Simplicial Embeddings Improve Sample Efficiency in Actor-Critic Agents

Researchers propose simplicial embeddings, a lightweight geometric technique that constrains neural network representations to discrete, sparse structures, improving sample efficiency in reinforcement learning agents. When integrated into popular actor-critic algorithms like PPO and FastTD3, the method enhances performance and learning speed across diverse control tasks without sacrificing computational speed.

This research addresses a persistent challenge in deep reinforcement learning: the tension between computational efficiency and sample efficiency. While recent advances have scaled actor-critic training through massive environment parallelization, agents still consume enormous quantities of interaction data to reach target performance levels. The proposed simplicial embeddings approach introduces a geometric constraint that forces learned representations into lower-dimensional simplicial structures, naturally producing sparse and discrete features.

The technical contribution builds on established principles that well-structured representations improve generalization in RL systems.

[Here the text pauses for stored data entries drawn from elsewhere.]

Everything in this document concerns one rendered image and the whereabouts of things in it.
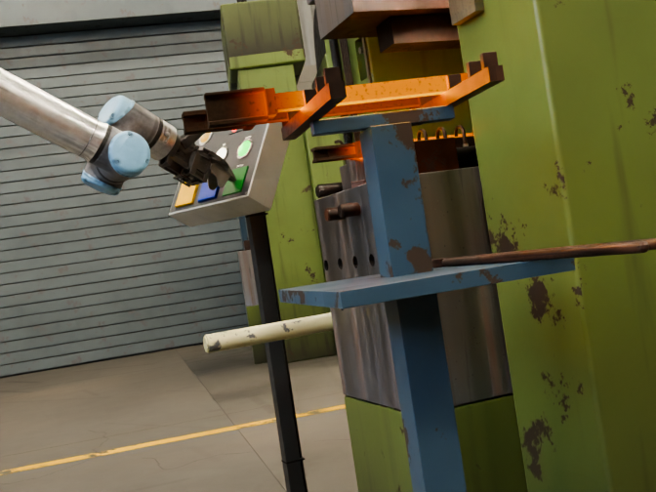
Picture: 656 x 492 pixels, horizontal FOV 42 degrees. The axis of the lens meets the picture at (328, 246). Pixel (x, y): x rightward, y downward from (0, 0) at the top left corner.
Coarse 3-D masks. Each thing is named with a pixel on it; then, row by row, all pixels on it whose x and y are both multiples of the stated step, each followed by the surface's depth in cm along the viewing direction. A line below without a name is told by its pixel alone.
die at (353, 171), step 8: (472, 136) 190; (456, 144) 183; (472, 144) 185; (352, 160) 187; (360, 160) 184; (472, 160) 184; (344, 168) 193; (352, 168) 188; (360, 168) 184; (344, 176) 193; (352, 176) 189; (360, 176) 185; (344, 184) 194
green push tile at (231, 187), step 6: (240, 168) 219; (246, 168) 218; (234, 174) 220; (240, 174) 218; (240, 180) 217; (228, 186) 219; (234, 186) 218; (240, 186) 216; (228, 192) 218; (234, 192) 217
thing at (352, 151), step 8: (440, 136) 189; (448, 136) 190; (336, 144) 180; (344, 144) 181; (352, 144) 182; (360, 144) 181; (312, 152) 180; (320, 152) 180; (328, 152) 180; (336, 152) 181; (344, 152) 182; (352, 152) 182; (360, 152) 181; (312, 160) 181; (320, 160) 179; (328, 160) 180; (336, 160) 182
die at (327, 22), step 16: (320, 0) 192; (336, 0) 184; (352, 0) 177; (368, 0) 178; (384, 0) 179; (400, 0) 181; (416, 0) 182; (432, 0) 183; (320, 16) 193; (336, 16) 185; (352, 16) 179; (368, 16) 181; (384, 16) 183; (320, 32) 195; (336, 32) 191; (352, 32) 193; (368, 32) 195
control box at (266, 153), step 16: (256, 128) 223; (272, 128) 221; (208, 144) 237; (224, 144) 231; (240, 144) 224; (256, 144) 220; (272, 144) 220; (240, 160) 222; (256, 160) 216; (272, 160) 220; (256, 176) 215; (272, 176) 219; (176, 192) 238; (240, 192) 215; (256, 192) 214; (272, 192) 218; (176, 208) 234; (192, 208) 228; (208, 208) 225; (224, 208) 223; (240, 208) 220; (256, 208) 218; (192, 224) 238

By imposing this inductive bias at the embedding layer, the method stabilizes critic bootstrapping—a critical component where temporal difference learning can diverge—while simultaneously strengthening policy gradient estimates. The approach demonstrates broad applicability across multiple algorithm families (FastTD3, FastSAC, PPO) and control paradigms (continuous and discrete).

For the AI development community, this work carries practical significance. Sample efficiency remains a bottleneck in real-world RL applications where environment interaction is costly, whether through simulations requiring computational resources or physical robots requiring time and maintenance. The demonstrated improvements come without runtime penalties, making adoption straightforward for existing systems.

Looking ahead, the critical evaluation metric will be empirical validation across increasingly complex, realistic environments. The geometric interpretation of simplicial structures may also inspire further theoretical work connecting representation topology to learning dynamics, potentially yielding additional architectural innovations for deep RL agents.

• →Simplicial embeddings introduce geometric constraints that generate sparse, discrete features stabilizing reinforcement learning training.
• →Method improves sample efficiency across FastTD3, FastSAC, and PPO without degrading computational runtime.
• →Approach addresses the fundamental challenge of reducing environment interactions needed for performance convergence.
• →Technique applies across both continuous and discrete control domains, demonstrating generalizability.
• →Work suggests representation topology significantly impacts policy gradient and bootstrapping stability in deep RL.